Breaking ranks with those rivals, though, were the Bank of Nova Scotia, Bank of Montreal, Royal Bank of Canada and National Bank of Canada.
They all cut their respective prime rates by a full quarter-point to 4.25 per cent. Those four banks have now fully matched the Bank of Canada's half-point interest rate cut, a move that will likely quell consumer condemnation of an initial quarter-point reduction from big banks earlier this week.
It was not clear if CIBC and TD would relent and lower rates even further over the coming days. For his part, Tim Hockey, president and CEO of TD Canada Trust, offered this explanation: "The Bank of Canada's rate change is just not a lock-step change in financial institutions' funding these days. It is a very complex mix of deposit costs, borrowing costs through multiple instruments, liquidity premiums, you name it.
"In fact, the Bank of Canada rate change did not lower our funding costs by 50 basis points, not at all." He was unable to specify just what kind of savings TD did enjoy after the Bank of Canada's rate cut, citing competitive reasons. Funding costs do vary from bank to bank.
"But it did have an impact, which is why we decided to move to some degree," Hockey said.
Earlier in the day, some observers suggested that consumer outrage would force banks to completely match the full half-point cut.
"It would look quite bad to the public if they remained at a quarter point, yet they're being perceived as being helped out by the government," said Ian Nakamoto, director of research at MacDougall MacDougall & MacTier Inc.
Canada's stock of residential mortgages amounts to about $773 billion, according to finance officials.
Subprime mortgages represent less than 5 per cent of all outstanding mortgages in the country, compared with about 20 per cent in the United States.

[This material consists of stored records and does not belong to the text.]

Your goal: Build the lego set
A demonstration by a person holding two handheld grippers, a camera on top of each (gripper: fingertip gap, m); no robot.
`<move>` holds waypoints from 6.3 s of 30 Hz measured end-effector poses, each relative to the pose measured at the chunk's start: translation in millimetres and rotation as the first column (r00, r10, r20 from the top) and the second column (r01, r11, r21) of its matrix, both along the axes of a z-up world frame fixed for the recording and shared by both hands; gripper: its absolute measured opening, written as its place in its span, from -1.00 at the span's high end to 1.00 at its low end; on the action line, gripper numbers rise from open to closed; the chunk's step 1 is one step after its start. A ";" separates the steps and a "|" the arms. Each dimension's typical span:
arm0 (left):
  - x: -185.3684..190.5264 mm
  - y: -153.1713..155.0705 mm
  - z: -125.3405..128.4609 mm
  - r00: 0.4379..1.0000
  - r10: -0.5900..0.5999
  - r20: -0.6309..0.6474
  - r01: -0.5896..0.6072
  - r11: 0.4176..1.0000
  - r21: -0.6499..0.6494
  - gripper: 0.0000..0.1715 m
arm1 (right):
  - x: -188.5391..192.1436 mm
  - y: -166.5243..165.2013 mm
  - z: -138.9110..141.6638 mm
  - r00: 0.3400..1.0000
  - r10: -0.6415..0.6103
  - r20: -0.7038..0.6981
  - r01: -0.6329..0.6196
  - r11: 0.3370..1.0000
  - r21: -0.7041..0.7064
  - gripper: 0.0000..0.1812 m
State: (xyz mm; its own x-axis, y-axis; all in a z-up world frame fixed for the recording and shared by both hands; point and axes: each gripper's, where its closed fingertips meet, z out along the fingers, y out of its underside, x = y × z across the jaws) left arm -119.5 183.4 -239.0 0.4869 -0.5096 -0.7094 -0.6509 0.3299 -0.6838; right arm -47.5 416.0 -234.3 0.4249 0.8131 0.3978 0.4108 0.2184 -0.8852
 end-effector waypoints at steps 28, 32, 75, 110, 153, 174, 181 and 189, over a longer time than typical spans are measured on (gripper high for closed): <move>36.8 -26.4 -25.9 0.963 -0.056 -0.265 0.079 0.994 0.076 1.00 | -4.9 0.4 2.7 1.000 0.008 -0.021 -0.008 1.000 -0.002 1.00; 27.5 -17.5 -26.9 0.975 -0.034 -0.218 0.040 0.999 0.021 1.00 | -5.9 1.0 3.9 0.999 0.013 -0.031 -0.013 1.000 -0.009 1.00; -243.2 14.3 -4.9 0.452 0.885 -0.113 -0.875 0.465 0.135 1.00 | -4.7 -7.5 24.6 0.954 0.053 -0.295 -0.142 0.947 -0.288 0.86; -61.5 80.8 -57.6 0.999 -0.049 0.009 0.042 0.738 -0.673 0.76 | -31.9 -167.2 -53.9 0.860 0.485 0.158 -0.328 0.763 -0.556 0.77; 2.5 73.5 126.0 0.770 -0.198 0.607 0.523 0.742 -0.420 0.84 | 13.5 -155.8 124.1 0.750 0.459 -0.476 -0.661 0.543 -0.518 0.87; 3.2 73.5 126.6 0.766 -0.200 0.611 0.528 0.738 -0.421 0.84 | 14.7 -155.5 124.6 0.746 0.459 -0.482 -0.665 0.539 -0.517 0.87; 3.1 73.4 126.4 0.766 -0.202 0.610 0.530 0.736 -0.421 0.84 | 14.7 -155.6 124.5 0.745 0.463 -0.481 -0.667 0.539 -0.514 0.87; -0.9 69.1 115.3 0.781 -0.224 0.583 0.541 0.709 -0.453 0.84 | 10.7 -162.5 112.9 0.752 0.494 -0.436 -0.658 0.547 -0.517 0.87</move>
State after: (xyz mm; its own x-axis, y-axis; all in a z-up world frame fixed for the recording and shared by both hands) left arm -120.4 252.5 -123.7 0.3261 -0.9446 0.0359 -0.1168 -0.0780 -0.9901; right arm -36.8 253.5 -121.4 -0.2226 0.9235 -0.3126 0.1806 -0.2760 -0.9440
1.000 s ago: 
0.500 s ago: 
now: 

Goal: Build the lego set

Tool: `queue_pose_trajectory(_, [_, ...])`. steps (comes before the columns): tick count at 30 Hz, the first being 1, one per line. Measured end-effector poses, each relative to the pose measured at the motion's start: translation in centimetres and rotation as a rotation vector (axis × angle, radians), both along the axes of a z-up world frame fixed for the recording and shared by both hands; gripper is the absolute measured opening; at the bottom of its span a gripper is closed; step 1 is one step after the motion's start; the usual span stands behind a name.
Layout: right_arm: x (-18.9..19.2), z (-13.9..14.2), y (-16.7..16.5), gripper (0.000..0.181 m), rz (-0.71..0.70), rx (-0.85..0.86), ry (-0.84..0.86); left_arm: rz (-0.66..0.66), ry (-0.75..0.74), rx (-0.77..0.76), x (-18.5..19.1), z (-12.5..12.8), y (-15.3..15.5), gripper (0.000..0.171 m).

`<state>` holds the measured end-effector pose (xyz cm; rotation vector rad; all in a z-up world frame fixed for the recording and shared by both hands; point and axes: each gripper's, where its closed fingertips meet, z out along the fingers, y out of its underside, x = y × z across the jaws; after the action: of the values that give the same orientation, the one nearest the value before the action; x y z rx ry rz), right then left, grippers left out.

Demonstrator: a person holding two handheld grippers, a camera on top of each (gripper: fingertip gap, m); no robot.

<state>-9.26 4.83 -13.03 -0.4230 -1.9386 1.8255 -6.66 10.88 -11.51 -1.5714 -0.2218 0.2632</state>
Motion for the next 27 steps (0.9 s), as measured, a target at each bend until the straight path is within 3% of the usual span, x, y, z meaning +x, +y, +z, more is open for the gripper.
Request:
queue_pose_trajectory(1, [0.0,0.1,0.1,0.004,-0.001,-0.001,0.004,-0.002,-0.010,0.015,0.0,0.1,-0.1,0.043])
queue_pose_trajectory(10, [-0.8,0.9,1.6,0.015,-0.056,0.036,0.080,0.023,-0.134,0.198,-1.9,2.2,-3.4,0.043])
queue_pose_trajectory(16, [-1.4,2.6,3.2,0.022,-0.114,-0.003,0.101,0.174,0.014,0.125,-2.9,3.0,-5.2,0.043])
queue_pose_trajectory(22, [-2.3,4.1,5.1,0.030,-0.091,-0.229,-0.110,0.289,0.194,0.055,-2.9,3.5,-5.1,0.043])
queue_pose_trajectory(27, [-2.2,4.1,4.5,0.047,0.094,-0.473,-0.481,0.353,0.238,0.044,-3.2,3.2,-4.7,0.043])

The government said its mortgage program involves "insured mortgage pools" that already carry government backing, creating "no additional risk" to taxpayers. The securities are expected to earn interest that is "well above" the government's own cost of borrowing, officials said.
"It is important to underline that Canada's banks and other financial institutions are sound, well capitalized and less leveraged than their international peers," Flaherty said. "Our mortgage system is sound. Canadian households have smaller mortgages relative both to the value of their homes and to their disposable incomes than in the U.S."
The government will begin buying mortgages next Thursday, with an initial purchase of up to $5 billion. The remainder will be purchased over the coming weeks. Officials said a "competitive auction process" would be used to purchase the insured mortgage pools.
Canadian banks, while more conservative than their American and European counterparts, have found themselves further entangled in the financial crisis in recent weeks as funding costs spiked. Despite massive injections of cash, interest rate cuts and costly bailouts of American and some European banks, inter-bank lending has largely remained frozen.
With worldwide subprime-related writedowns and credit losses now nearing $600 billion (U.S.), banks around the world are terrified to lend to each other. That, in turn, has driven up the costs of borrowing for individuals and businesses.
Canadian banks – while touted this week as being the envy of the world by the World Economic Forum's Global Competitiveness report – have also become less willing to lend to each other. The difference in yield between Canada's three-month Treasury bill and the three-month dollar London Interbank Offered Rate rose to the highest since at least 1990 this week.
"It is not a silver bullet that is going to solve every single problem of this situation around the world but it is certainly going to help Canadian banks get their hands on increased funding," said Hughes Anthony of the bankers association.